A note on the use of paints – you need to have patience when waiting for them to dry. It’s not just drying that’s needed – it’s curing, too. Paint may feel dry to the touch, and even be easy to handle, but extended pressure or handling can reveal that the paint isn’t quite done yet, and you can give yourself a real headache by handling them too soon. Give Tamiya paints at least two or three hours to set before extended handling, preferably let them sit overnight. I made a mistake with the Reliant and it messed up some of my hull coat. Took a lot of sanding and repainting to get it to look right again.
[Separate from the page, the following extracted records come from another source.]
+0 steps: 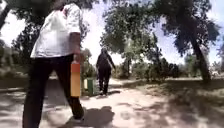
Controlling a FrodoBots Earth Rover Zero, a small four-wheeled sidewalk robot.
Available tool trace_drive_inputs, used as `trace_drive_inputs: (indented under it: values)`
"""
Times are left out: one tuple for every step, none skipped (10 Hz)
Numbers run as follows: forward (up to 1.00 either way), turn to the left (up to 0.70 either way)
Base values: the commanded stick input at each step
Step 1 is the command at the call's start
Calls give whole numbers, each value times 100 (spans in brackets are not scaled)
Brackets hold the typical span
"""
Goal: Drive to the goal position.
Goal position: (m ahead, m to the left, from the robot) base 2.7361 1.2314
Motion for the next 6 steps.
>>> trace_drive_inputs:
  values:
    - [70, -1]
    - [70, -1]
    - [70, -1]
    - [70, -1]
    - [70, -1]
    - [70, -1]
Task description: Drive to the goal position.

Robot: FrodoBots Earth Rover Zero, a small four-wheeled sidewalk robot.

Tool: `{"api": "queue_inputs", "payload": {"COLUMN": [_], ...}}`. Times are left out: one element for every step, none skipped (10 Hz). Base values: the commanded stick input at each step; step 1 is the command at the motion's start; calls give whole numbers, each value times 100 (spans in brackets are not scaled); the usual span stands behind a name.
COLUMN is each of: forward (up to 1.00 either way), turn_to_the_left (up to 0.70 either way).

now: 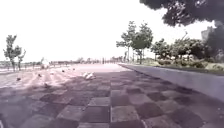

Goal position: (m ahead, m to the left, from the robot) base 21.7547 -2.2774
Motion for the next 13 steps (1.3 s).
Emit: {"api": "queue_inputs", "payload": {"forward": [85,85,85,85,85,85,85,85,85,85,85,85,85], "turn_to_the_left": [0,0,0,-2,-33,-34,-21,-4,0,-2,-23,-32,-29]}}
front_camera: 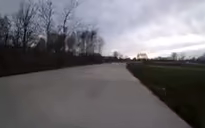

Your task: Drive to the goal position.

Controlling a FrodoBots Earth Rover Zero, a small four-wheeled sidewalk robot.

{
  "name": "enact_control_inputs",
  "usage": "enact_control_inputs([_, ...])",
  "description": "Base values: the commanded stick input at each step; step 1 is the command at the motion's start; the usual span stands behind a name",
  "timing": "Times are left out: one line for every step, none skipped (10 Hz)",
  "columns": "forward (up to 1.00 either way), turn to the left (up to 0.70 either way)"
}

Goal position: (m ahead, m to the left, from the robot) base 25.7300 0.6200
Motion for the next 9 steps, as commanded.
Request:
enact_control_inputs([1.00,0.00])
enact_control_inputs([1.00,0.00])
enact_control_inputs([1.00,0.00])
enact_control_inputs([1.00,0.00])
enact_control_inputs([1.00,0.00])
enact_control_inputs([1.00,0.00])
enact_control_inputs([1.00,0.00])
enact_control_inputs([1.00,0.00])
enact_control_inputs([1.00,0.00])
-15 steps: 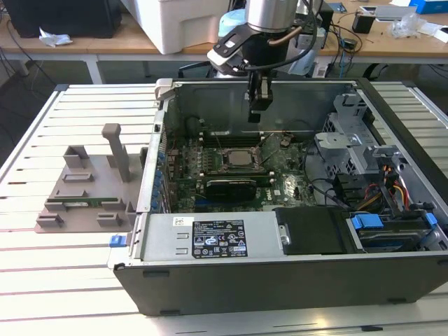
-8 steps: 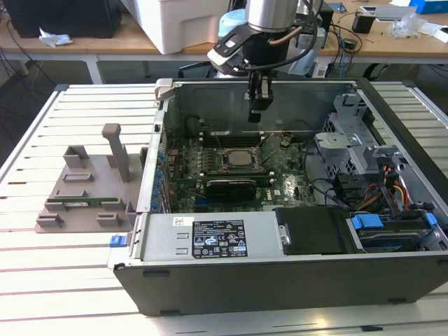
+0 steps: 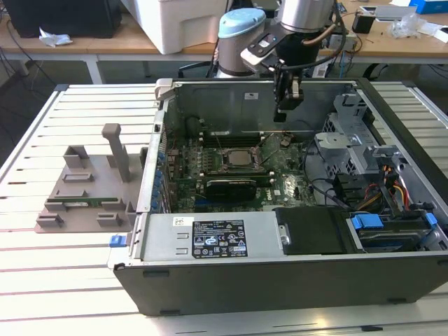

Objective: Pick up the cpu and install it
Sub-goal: 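Close the cpu cover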

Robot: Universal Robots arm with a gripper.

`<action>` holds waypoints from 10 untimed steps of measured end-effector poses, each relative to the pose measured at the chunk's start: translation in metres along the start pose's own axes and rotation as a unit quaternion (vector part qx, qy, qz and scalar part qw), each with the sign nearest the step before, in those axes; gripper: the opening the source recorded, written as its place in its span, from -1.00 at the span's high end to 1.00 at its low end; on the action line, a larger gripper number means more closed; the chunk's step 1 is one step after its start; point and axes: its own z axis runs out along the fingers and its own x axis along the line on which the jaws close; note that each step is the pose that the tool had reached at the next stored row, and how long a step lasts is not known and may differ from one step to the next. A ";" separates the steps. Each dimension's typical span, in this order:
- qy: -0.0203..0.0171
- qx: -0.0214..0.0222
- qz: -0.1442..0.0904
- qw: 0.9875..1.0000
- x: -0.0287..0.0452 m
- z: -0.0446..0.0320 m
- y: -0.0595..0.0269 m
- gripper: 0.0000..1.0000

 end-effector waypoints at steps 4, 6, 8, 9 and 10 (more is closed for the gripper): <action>0.000 0.001 0.000 1.000 0.0003 -0.0002 0.0158 0.79; 0.000 0.003 0.000 1.000 0.0012 0.0032 0.0277 0.79; 0.000 0.004 0.000 1.000 0.0017 0.0068 0.0308 0.79; 0.000 0.004 0.000 1.000 0.0018 0.0094 0.0309 0.79; 0.000 0.004 0.000 1.000 0.0018 0.0113 0.0309 0.79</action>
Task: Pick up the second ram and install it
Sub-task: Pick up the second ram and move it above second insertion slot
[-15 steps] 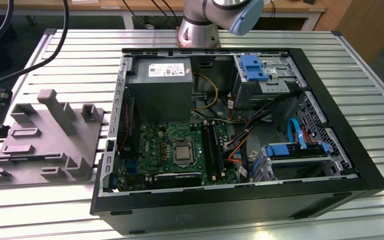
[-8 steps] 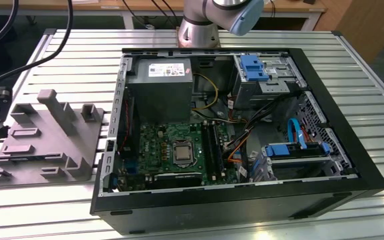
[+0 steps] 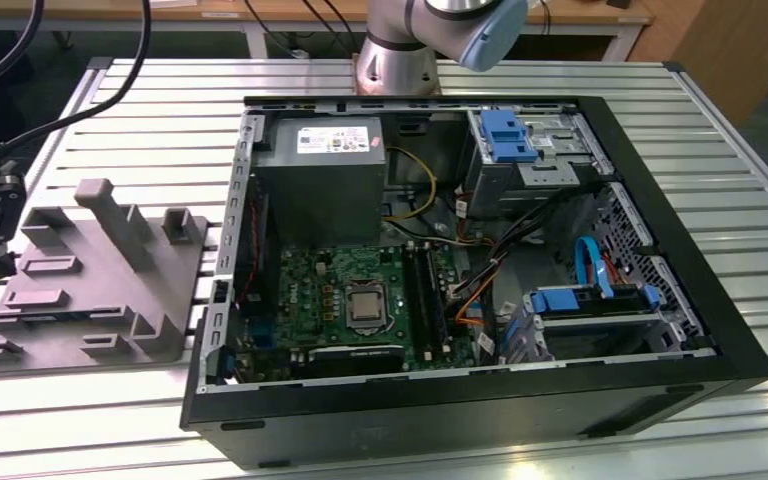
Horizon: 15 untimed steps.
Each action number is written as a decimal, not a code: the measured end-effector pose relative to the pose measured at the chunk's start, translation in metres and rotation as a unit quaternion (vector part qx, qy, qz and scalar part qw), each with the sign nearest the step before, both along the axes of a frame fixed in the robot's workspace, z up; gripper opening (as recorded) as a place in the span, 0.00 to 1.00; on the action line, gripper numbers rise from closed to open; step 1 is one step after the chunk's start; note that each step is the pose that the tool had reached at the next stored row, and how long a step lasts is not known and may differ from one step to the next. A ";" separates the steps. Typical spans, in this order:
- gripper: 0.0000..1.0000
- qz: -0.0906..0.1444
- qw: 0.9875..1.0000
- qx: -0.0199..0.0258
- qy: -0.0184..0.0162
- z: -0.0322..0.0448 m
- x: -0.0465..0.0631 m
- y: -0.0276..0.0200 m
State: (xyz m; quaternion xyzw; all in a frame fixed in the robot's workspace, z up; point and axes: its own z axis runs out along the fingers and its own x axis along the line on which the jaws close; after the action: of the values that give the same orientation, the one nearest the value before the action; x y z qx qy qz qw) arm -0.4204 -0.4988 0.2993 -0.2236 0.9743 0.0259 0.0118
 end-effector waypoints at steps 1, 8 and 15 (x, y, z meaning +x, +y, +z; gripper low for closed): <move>0.10 0.009 1.000 0.000 0.000 -0.0002 0.000 0.0000; 0.10 0.073 0.997 0.000 0.000 -0.0020 0.000 0.0000; 0.10 0.136 0.991 0.000 0.000 -0.0038 0.000 0.0000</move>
State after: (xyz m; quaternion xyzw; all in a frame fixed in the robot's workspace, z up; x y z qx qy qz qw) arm -0.4204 -0.4988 0.2955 -0.3543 0.9347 0.0273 0.0082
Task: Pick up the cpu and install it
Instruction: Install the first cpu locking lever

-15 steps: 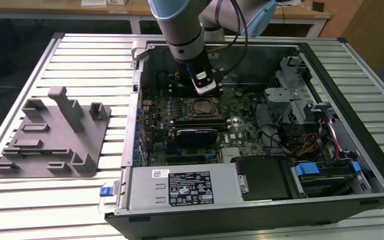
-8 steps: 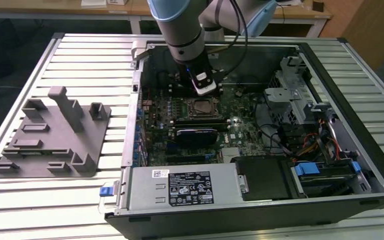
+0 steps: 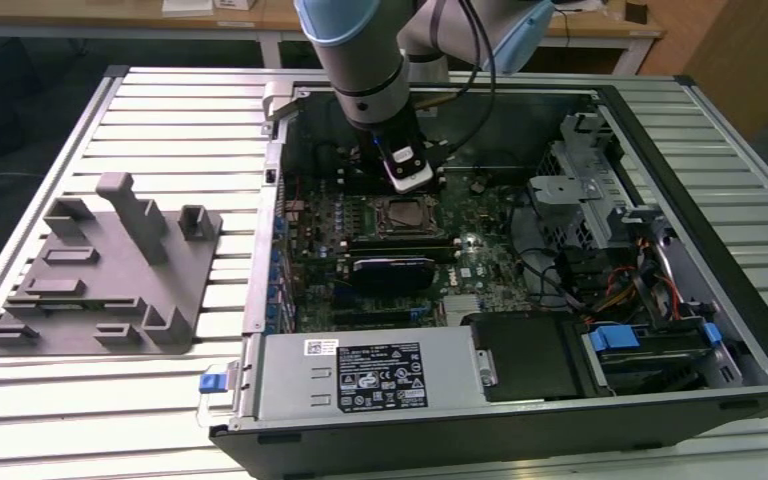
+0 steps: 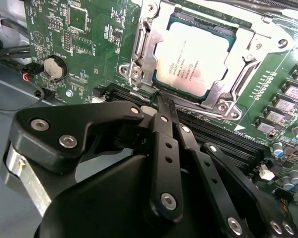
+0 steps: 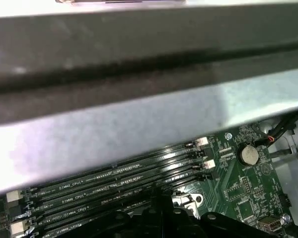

Once the hull coats were dried and fully cured, I applied a gloss-coat over all the surfaces to prep them for decals (decals go on best against a glossy surface – matte or even satin finishes can grab and rip decals). I have some automotive clear coat I use, but in hindsight I don’t recommend this for these models – it works fine for big stuff 1/35 scale, but for these little guys it just goes on a little too thick. Rattle-can gloss coat from Tamiya or Vallejo would probably be just fine.
While I let the gloss-coat dry, I’ll take a break here. Next installment, I’ll cover painting and decals on these kits, which is probably going to be a bit harder than the few minutes it took to assemble them.